NEW YORK – NGM Bio on Thursday announced the start of a Phase I/Ib trial of its myeloid checkpoint inhibitor, NGM438, in patients with advanced solid tumors.

NGM438 is NGM's third myeloid reprogramming product to enter clinical trials. The other drugs are NGM707, a dual ILT2/ILT4 antagonist antibody, and NGM831, an ILT3 antagonist antibody. The firm will advance all three therapies with a biomarker strategy for target engagement, dose selection, proof of mechanism, and potentially, patient selection.

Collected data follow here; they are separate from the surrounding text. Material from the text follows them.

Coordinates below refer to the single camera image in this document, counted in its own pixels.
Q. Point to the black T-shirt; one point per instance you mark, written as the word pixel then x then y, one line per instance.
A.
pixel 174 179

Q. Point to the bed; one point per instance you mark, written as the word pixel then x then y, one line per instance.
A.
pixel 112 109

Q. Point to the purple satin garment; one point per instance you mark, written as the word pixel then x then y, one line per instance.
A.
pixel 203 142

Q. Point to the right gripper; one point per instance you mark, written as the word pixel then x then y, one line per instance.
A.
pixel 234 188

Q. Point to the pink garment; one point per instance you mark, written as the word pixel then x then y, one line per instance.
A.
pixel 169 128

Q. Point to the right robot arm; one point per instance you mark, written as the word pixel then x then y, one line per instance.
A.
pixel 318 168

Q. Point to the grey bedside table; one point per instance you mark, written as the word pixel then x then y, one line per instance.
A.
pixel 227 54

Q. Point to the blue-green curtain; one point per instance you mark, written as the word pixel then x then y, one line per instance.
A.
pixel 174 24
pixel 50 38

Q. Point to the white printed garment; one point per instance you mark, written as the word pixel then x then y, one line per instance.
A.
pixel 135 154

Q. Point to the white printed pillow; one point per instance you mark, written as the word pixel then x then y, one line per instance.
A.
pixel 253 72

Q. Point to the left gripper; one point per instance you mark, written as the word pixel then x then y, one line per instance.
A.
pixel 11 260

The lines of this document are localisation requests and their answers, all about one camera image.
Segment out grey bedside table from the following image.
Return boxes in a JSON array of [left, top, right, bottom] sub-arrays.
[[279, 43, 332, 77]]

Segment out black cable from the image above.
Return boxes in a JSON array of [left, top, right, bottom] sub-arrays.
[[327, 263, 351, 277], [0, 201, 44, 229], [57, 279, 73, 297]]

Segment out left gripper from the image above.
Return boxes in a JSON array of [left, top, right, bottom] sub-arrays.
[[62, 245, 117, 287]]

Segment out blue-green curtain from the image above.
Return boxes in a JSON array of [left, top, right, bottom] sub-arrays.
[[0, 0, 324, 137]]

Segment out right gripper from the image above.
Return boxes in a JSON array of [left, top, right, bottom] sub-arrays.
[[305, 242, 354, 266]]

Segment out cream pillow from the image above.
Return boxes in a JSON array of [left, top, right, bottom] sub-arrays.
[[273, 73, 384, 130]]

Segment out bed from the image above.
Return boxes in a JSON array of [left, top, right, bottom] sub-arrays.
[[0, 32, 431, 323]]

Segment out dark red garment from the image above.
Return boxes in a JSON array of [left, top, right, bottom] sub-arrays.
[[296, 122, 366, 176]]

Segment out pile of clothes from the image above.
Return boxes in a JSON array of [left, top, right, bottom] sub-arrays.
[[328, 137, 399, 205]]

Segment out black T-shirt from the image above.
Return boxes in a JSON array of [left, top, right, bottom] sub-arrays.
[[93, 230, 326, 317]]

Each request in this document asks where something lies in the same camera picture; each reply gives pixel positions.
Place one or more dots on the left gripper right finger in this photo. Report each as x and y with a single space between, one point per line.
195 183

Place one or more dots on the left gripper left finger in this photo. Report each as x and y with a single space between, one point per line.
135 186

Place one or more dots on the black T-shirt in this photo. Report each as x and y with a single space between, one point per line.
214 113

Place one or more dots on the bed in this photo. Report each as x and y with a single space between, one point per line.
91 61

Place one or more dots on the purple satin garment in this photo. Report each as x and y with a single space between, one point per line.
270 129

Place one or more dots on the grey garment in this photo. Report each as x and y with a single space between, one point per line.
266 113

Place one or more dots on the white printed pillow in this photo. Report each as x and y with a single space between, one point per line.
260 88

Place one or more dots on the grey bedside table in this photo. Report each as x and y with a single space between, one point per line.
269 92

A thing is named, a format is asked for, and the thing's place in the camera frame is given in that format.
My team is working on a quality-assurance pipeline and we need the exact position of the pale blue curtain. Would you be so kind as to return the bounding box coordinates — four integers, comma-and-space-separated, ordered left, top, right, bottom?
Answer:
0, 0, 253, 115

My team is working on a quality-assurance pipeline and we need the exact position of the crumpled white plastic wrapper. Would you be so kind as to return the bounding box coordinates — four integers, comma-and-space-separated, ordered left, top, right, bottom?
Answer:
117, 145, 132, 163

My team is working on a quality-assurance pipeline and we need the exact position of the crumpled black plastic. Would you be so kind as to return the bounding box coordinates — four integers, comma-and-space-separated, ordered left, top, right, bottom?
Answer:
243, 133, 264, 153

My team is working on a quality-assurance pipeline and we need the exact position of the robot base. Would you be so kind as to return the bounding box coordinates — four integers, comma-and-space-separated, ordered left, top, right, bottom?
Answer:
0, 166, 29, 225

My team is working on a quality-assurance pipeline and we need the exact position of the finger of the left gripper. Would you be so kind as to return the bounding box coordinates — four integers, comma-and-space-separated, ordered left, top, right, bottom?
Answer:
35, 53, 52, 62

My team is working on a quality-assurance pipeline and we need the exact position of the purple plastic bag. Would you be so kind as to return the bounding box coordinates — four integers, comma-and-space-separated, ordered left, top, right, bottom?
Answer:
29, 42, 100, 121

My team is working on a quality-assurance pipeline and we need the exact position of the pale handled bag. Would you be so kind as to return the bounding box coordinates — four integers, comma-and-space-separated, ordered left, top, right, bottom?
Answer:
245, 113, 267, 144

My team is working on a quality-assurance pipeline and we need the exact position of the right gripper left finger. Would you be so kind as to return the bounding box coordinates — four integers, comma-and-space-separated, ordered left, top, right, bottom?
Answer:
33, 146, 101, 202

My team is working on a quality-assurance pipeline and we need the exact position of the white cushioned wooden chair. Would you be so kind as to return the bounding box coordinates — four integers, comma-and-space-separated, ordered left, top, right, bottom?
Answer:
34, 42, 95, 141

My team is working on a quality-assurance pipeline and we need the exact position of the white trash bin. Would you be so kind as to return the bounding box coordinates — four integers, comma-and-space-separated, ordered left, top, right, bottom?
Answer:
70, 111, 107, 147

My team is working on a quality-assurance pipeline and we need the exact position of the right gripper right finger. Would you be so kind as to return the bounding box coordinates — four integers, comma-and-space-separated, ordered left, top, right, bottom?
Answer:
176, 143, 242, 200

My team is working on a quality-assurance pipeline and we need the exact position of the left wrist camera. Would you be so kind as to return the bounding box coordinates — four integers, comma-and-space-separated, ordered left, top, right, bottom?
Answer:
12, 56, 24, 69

NGM believes its pipeline of myeloid checkpoint inhibitors may serve as an alternative to T-cell checkpoint inhibitors, to which only 20 percent to 30 percent of patients respond. Myeloid cells are present in the tumor microenvironment and studies have shown that they play a role in suppressing the immune response to the tumor. NGM's portfolio of antagonist antibody drugs are targeted to receptors associated with poor responses to T-cell checkpoint inhibitors.

NGM438 is an antibody designed to inhibit LAIR1, which is upregulated in multiple types of cancer. In a preclinical study, NGM found that blocking LAIR1 with NGM438 and anti-PD-1 antibodies diminished tumor growth in a mouse model. 

The recently launched Phase I/Ib trial will enroll up to 80 patients with solid tumors including pancreatic, colorectal, ovarian, non-small cell lung, and other cancers. The Phase I portion of the trial will explore escalating doses of NGM438 monotherapy, proceeding to the Phase Ib dose-finding portion with Merck's Keytruda (pembrolizumab).

The study also contains a part Ic, which NGM has dubbed the "serial tumor biopsy biomarker cohort," in which patients will receive NGM438 for one cycle, then undergo a tumor biopsy followed by NGM438 with Keytruda. The firm will evaluate patients' tumor biopsies for changes in three biomarkers: CD163, MMP9, and CD8.

The South San Francisco, California-based firm's other drug, NGM707, is undergoing a Phase I/II trial involving patients with advanced solid tumors with elevated expression of ILT2 and ILT4. In December 2021, NGM inked a deal with Merck to study NGM707 with Keytruda. NGM831, meanwhile, is in a Phase Ia/Ib trial in patients with advanced or metastatic solid tumors.